MercadoLibre - (MELI)
Seems like a well run company with a good leadership team. I think this company will likely do well, although I think they will face more competition. The board knows much more about this company than I do, but some things leave me with questions about this company. Specifically, I’d heard they were completely dominant throughout Latin America but it seems 95%+ of the revenue comes from three countries. The ramp up time on this business to learn the ins and out seems enormous, in addition to following individual country risks, this one is not for me.
Pinduoduo (PDD)
I’ve been hearing about this company Temu over and over again in different podcasts and seen their ads targeted at me. I’ve been wondering what the heck these ads are for these knockoffs items and prices that are so low they don’t make any sense.
Turns out Pinduoduo owns Temu and revenue is growing 123% while EPS grew 143% year over year on their last quarter, the P/E is 23 which seems reasonable. They are a Chinese company though, so they are going to trade at a discount because the risk of fraud is so high. I was also comparing PDD to Kaspi (KSPI) and MELI.
I find Kaspi to be the most appealing of these three.
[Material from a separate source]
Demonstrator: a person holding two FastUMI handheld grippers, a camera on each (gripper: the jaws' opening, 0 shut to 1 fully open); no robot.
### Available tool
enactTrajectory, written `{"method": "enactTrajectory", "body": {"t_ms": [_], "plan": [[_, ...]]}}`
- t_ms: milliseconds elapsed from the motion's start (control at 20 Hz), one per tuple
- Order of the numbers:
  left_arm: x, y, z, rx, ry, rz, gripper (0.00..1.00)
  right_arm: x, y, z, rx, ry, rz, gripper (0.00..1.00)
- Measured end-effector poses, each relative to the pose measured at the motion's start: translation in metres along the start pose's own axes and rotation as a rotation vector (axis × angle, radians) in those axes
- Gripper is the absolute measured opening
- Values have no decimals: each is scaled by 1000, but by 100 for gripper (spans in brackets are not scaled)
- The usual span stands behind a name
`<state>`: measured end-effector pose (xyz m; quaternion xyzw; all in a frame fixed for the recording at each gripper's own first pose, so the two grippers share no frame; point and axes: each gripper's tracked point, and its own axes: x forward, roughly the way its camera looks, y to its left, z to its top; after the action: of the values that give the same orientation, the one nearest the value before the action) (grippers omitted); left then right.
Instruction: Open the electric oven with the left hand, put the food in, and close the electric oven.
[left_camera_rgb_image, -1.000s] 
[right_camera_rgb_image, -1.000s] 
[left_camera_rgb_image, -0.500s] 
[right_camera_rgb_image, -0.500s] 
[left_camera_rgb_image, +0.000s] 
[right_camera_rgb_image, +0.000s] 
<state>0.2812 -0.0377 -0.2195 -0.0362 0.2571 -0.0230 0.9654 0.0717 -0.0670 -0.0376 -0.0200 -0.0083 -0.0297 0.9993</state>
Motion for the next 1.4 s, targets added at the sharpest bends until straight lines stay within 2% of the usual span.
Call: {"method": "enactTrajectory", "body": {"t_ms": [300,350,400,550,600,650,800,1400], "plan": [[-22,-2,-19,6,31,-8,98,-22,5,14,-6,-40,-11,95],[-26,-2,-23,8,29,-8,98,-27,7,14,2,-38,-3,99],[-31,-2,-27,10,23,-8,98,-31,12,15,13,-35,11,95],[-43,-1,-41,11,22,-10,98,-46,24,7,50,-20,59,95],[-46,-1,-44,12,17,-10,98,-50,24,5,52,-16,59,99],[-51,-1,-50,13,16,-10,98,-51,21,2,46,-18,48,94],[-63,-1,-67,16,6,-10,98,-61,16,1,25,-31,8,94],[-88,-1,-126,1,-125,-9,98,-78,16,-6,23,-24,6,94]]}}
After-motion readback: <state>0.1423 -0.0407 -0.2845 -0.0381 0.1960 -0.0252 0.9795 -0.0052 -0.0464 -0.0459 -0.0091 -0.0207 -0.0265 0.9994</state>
Yes, investing in Kazakhstan is extremely risky, but this company has a P/E of 10, pays a 6% dividend and has a 45% net income margin.
Lantheus Holdings (LNTH)
They have tools for diagnosing cancer and heart disease. The have very strong bottom line growth and revenue growing the in the mid 30s. This story requires a big ramp up - complicated tools to understand the conditions they treat. I saw they had a bump after earnings, so may look again.
Li Auto (LI)
Growing revenue 136%. Chinese car market, gross profit growth and EPS growth are amazing. If this was an American company with these numbers I’d be all-in. Again too concerned with the Chinese markets which are rife with fraud.
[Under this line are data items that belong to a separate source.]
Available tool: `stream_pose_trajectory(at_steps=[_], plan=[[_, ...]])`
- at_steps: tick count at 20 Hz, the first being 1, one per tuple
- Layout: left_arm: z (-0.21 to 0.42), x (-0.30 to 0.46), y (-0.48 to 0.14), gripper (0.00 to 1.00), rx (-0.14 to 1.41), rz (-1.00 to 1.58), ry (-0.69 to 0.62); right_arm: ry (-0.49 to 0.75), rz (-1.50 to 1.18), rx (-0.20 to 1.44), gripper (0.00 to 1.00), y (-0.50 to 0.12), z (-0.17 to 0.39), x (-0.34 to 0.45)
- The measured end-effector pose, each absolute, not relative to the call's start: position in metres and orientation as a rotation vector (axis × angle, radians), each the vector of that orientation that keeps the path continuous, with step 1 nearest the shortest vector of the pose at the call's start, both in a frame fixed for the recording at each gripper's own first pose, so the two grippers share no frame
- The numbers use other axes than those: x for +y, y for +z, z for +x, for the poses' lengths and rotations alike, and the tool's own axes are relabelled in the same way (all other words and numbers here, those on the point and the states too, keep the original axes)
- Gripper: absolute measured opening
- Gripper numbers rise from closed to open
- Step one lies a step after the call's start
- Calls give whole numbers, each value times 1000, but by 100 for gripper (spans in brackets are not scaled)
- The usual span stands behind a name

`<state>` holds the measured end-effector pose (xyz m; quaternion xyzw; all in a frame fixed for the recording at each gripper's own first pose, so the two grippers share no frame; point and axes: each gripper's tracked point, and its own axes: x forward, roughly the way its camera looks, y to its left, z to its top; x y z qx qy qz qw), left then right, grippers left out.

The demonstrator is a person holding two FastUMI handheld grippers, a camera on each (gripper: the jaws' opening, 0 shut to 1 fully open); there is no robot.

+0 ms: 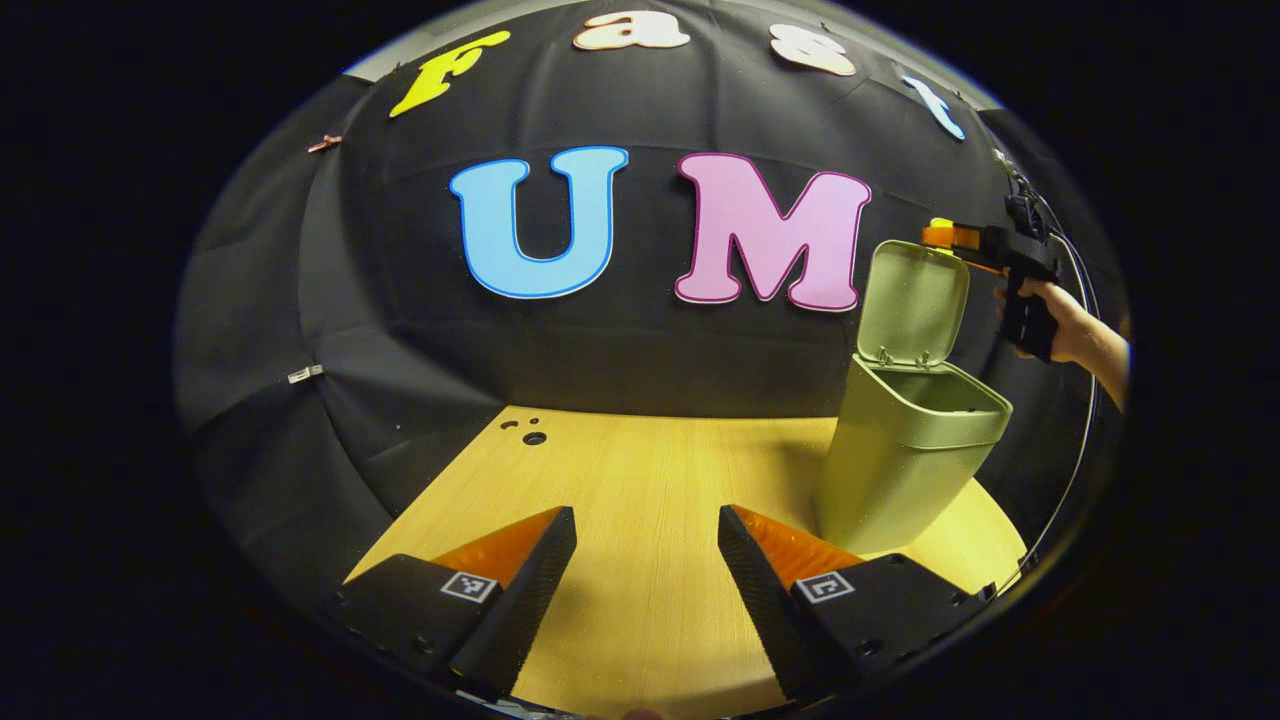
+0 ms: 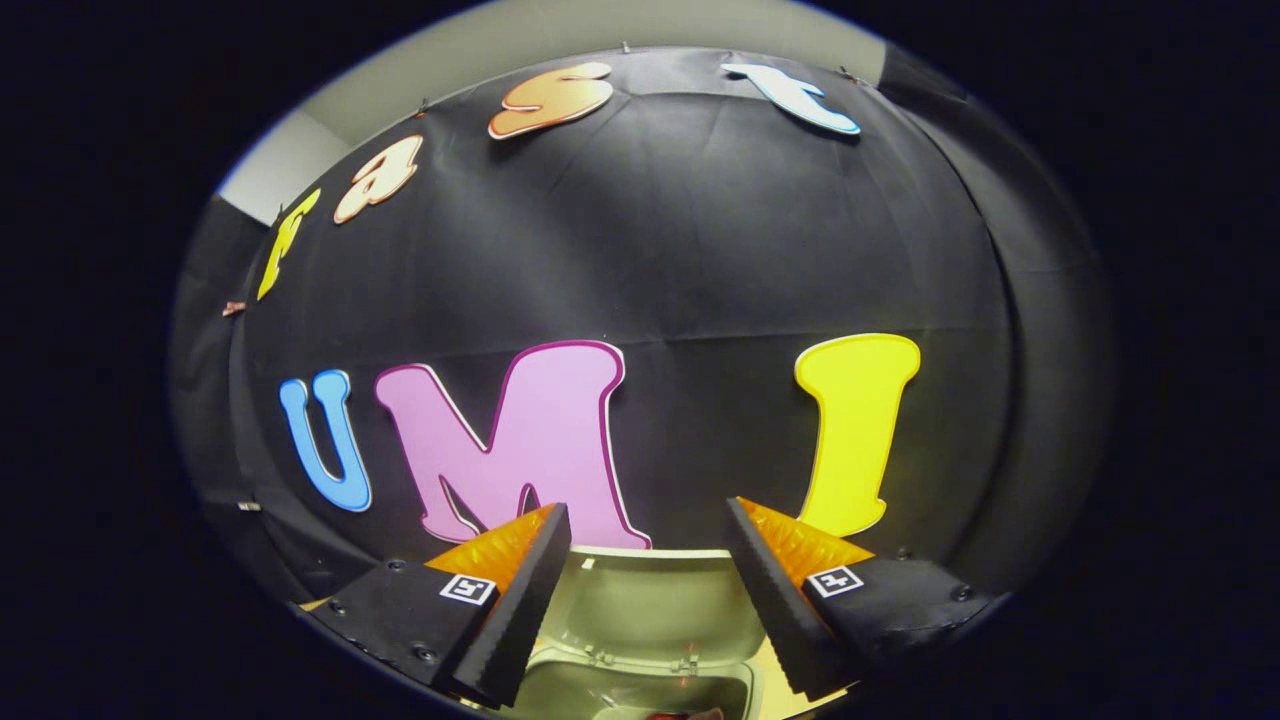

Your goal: Press the lid of the desktop garbage bin to open it, pick up the crumpled paper on the desktop and throw it into the bin, then pick up the pop can on the desktop and drop it into the bin, and finally close the garbage bin lid.

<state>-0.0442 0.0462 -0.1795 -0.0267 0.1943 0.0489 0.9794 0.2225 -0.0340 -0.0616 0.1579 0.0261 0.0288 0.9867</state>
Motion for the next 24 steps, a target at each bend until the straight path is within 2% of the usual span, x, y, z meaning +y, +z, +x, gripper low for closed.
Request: stream_pose_trajectory(at_steps=[1,12,24], plan=[[-42,44,-180,93,393,-56,93,66,285,53,97,-60,217,-32],[-35,24,-182,93,396,-42,23,80,297,124,97,-70,162,-21],[-37,20,-181,93,390,-35,12,171,333,291,98,-107,112,-3]])
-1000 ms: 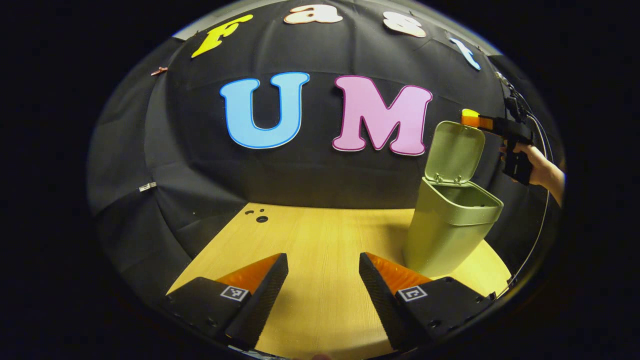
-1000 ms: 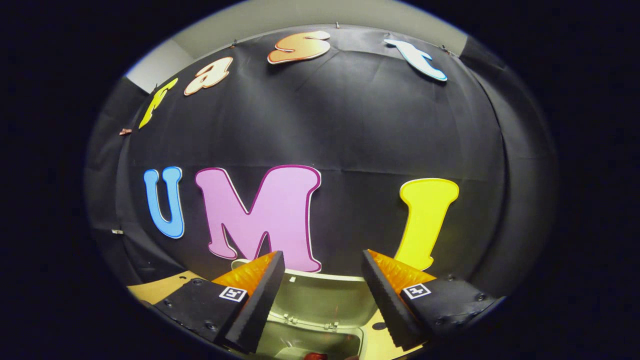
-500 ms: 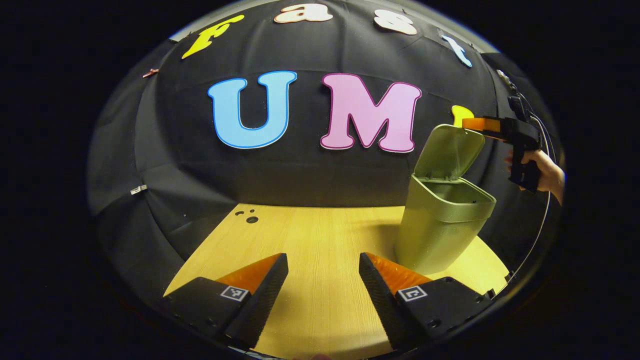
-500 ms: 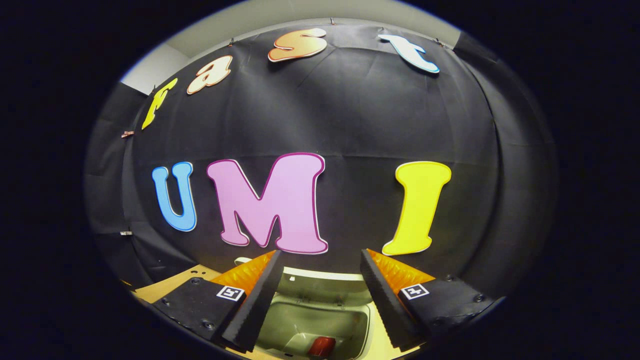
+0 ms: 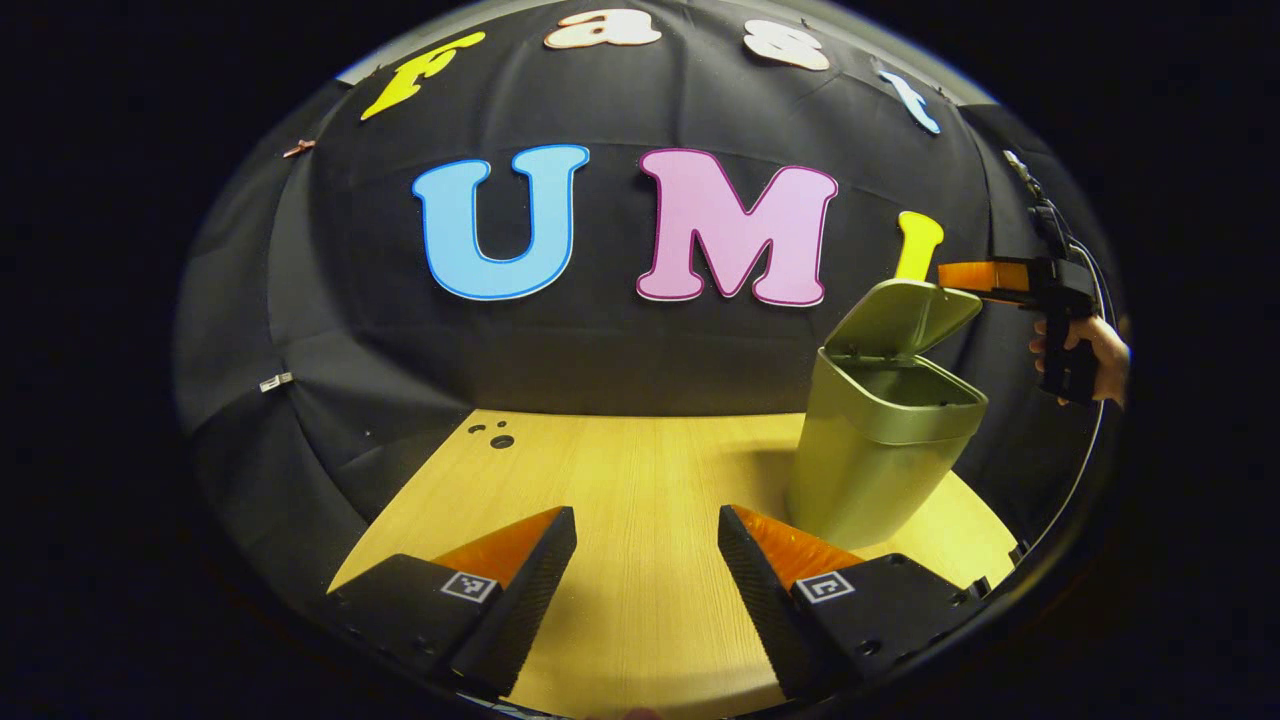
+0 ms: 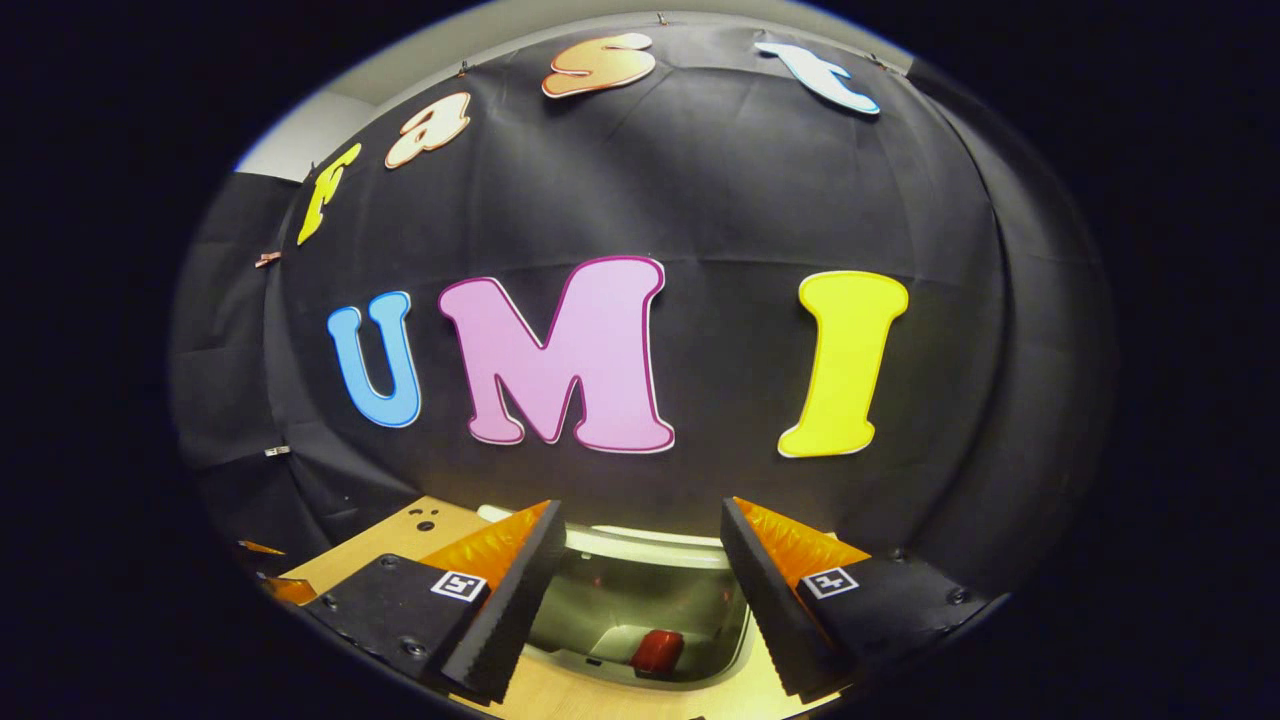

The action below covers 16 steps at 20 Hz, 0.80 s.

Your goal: Press the lid of the desktop garbage bin to open it, pick up the crumpled paper on the desktop and throw it into the bin, then pick up the pop can on the desktop and drop it into the bin, and finally close the garbage bin lid.

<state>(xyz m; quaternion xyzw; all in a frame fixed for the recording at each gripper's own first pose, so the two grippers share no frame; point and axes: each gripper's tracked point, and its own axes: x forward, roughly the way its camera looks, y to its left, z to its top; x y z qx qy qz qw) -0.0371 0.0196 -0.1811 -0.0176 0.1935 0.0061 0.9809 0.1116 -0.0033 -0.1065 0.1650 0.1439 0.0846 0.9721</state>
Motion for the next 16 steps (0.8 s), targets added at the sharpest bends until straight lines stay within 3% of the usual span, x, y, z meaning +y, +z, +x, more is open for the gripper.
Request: stream_pose_trajectory(at_steps=[5,16], plan=[[-40,17,-182,93,394,-38,10,201,401,456,99,-159,96,14],[-49,16,-185,93,403,-41,17,239,292,517,98,-199,80,33]])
Navitas Semiconductor (NVAS)
Fast growing semi, they make GAN circuits and silicon carbide tech. Ultrafast charging for mobile, electric vehicles, and industrial applications. Large customer base of 10 of the top 10 OEMs. Pretty small company. I had some concerns they are guiding to be down sequentially in revenue.
Wrapping up three of my companies reported earnings so far and I’m pleased with the results of SMCI and TMDX. Both companies say they can accelerate revenue sequentially for the foreseeable future!
I’m happy to sell Cloudflare and re-allocate to my other highest conviction positions.